Ask students to complete Questions 7–9 with a partner. These questions involve more practice with rounding numbers and estimating sums and differences. Ask several students to explain their answers to the class.
Decide When to Estimate. Next, read the short vignette in the When Do We Estimate? section. Use a display of the When Do We Estimate? Master in the Teacher Guide to record students' examples of each situation, and of any additional situations they may think of in response to Question 10. For example, they may add that it makes sense to estimate whenever a problem asks “About how many…?”
Assign the Homework section of the Adding and Subtracting in Space pages. Students should be reminded to refer back to the When Do We Estimate? display to decide whether or not to estimate.

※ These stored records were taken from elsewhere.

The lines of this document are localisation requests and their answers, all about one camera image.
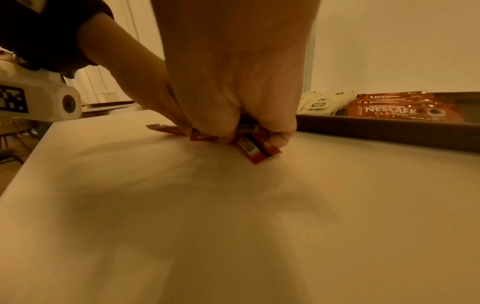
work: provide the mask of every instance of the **black chair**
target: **black chair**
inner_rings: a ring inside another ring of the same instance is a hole
[[[0,164],[8,163],[11,161],[17,161],[22,165],[24,164],[24,161],[15,154],[14,150],[0,150]]]

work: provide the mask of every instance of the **stack of packets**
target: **stack of packets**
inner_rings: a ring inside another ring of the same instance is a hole
[[[347,107],[347,116],[463,123],[458,105],[426,91],[360,94]]]
[[[300,100],[297,114],[313,116],[335,115],[347,107],[357,97],[354,91],[337,93],[304,93]]]
[[[147,125],[146,127],[150,130],[185,136],[185,133],[177,126]],[[239,148],[250,162],[255,165],[266,159],[277,157],[282,153],[279,148],[267,141],[270,131],[257,122],[241,121],[236,132],[237,135],[232,144]],[[216,140],[218,140],[218,137],[204,134],[197,129],[193,129],[190,136],[190,141]]]

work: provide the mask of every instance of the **black sleeve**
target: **black sleeve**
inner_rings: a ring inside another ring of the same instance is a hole
[[[0,47],[40,68],[74,72],[89,61],[76,43],[78,27],[112,11],[102,0],[0,0]]]

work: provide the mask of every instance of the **background table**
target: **background table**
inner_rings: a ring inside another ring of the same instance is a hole
[[[479,303],[480,157],[298,133],[279,159],[55,123],[0,199],[0,302]]]

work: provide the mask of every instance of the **tabletop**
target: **tabletop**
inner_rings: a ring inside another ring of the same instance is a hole
[[[480,302],[480,156],[299,132],[254,166],[155,123],[53,124],[0,198],[2,304]]]

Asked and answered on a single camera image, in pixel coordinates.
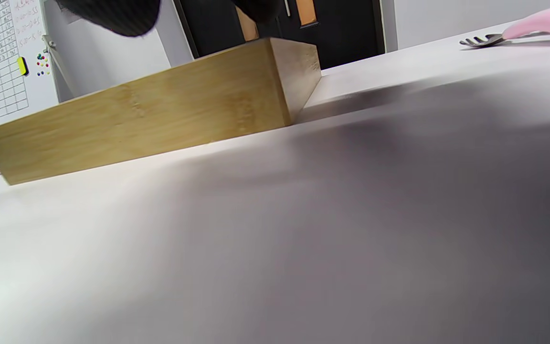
white wall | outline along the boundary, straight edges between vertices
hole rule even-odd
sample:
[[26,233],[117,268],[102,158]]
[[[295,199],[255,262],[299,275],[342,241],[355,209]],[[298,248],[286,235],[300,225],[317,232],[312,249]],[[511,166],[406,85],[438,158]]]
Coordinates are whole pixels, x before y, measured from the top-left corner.
[[[382,0],[386,36],[407,48],[476,29],[521,19],[550,7],[550,0]],[[388,26],[394,3],[395,20]]]
[[[79,95],[192,61],[173,3],[162,3],[157,27],[142,37],[129,38],[85,20],[69,23],[53,0],[44,2],[48,31]],[[59,92],[62,100],[71,97],[64,86]]]

white table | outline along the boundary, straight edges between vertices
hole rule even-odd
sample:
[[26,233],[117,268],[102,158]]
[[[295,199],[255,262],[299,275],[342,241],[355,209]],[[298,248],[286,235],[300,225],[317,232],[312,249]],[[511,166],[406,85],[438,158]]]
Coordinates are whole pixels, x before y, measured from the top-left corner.
[[303,124],[0,179],[0,344],[550,343],[550,37],[474,35],[325,71]]

wooden block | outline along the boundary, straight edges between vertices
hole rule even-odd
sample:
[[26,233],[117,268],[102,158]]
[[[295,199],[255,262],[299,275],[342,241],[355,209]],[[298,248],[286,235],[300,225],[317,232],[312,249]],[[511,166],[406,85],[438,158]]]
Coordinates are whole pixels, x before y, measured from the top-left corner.
[[262,39],[0,126],[0,171],[24,183],[292,124],[315,46]]

black door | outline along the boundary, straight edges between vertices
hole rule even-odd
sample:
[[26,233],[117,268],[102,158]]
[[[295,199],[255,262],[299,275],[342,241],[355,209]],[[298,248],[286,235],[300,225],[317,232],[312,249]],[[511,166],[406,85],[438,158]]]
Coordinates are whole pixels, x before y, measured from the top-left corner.
[[[260,37],[279,37],[317,46],[321,68],[344,65],[385,52],[379,0],[286,0],[279,16],[257,26]],[[301,23],[313,7],[310,22]],[[190,48],[205,56],[245,42],[239,18],[229,0],[174,0]]]
[[[287,8],[282,7],[275,22],[258,25],[260,36],[281,37],[316,45],[322,69],[385,52],[379,1],[287,0],[287,2]],[[298,10],[298,4],[301,2],[306,6],[307,4],[314,6],[315,14],[311,16],[314,21],[301,22],[301,14]]]

fork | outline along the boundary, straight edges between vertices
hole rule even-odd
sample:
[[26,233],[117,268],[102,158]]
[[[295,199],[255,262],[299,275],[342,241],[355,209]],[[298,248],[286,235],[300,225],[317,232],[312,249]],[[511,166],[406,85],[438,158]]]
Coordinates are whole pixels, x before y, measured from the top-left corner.
[[467,38],[465,41],[460,41],[460,44],[470,46],[472,48],[487,48],[488,46],[494,46],[506,41],[506,39],[502,37],[501,33],[491,33],[489,35],[485,35],[485,38],[486,40],[483,40],[480,37],[474,37],[474,39]]

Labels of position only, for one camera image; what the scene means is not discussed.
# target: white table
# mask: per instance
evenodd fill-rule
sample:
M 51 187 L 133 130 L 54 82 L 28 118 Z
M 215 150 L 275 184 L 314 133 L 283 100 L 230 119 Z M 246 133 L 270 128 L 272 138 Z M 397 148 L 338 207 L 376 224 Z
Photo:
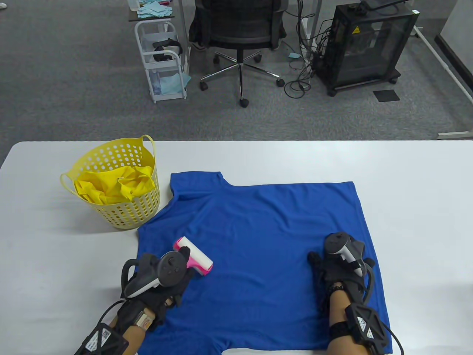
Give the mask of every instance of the white table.
M 2 354 L 73 354 L 120 295 L 123 263 L 136 257 L 136 232 L 109 227 L 59 184 L 59 175 L 98 144 L 23 142 L 1 167 Z M 234 185 L 353 180 L 391 326 L 406 354 L 472 353 L 473 142 L 158 142 L 157 148 L 161 207 L 171 197 L 169 175 L 179 171 L 221 171 Z

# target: yellow laundry basket
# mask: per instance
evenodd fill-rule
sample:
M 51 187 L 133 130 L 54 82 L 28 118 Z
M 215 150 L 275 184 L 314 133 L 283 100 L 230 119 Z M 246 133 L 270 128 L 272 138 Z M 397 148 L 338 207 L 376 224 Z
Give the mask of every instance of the yellow laundry basket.
M 153 154 L 143 145 L 143 138 L 148 138 L 153 146 Z M 64 181 L 68 177 L 72 182 L 85 171 L 106 171 L 130 166 L 150 166 L 153 169 L 152 179 L 155 188 L 131 202 L 119 204 L 94 204 L 84 200 Z M 90 207 L 99 212 L 102 217 L 119 229 L 132 229 L 141 226 L 156 214 L 159 207 L 159 185 L 156 173 L 156 145 L 152 138 L 145 134 L 140 138 L 123 138 L 111 141 L 91 150 L 80 158 L 72 169 L 61 175 L 61 184 L 66 190 L 79 197 Z

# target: office chair
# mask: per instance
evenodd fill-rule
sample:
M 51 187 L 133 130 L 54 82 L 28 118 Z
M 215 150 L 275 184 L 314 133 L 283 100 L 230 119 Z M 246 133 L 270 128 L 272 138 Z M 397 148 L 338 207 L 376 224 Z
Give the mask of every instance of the office chair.
M 236 58 L 215 52 L 214 64 L 224 58 L 232 62 L 213 74 L 201 78 L 202 91 L 209 87 L 205 82 L 220 73 L 238 68 L 240 79 L 240 106 L 247 107 L 248 99 L 243 97 L 243 67 L 276 78 L 278 87 L 284 87 L 284 80 L 279 75 L 246 63 L 253 58 L 261 61 L 261 51 L 246 58 L 243 51 L 248 49 L 274 49 L 278 47 L 282 14 L 288 8 L 289 0 L 195 0 L 195 5 L 202 15 L 202 45 L 225 49 L 236 49 Z

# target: basket handle
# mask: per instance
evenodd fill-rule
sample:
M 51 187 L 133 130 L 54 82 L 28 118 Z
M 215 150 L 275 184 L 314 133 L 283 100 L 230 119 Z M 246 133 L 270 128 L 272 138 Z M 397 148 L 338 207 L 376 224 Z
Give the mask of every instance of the basket handle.
M 61 174 L 61 176 L 59 177 L 59 181 L 61 182 L 61 185 L 63 188 L 65 188 L 67 191 L 69 191 L 71 194 L 77 196 L 80 198 L 80 196 L 77 194 L 77 192 L 73 191 L 69 186 L 67 186 L 67 184 L 64 182 L 64 177 L 67 176 L 67 174 Z
M 143 139 L 145 137 L 148 138 L 148 140 L 151 142 L 151 145 L 153 146 L 153 157 L 154 157 L 154 159 L 156 159 L 156 144 L 154 143 L 153 138 L 151 138 L 147 134 L 142 135 L 141 139 Z

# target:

In Lesson 4, students were expected to choose appropriately from among mental math and paper-and-pencil strategies for solving addition and subtraction. In this lesson, estimation is added to the selection of choices. Choosing an appropriate strategy is a skill students develop over long periods of time with a variety of experiences. Some problems demand estimation because quantities are not known exactly, while others demand exact answers. Some problems are easy to do using mental math, and others are more difficult. Students develop flexibility and confidence when they have multiple strategies to choose from.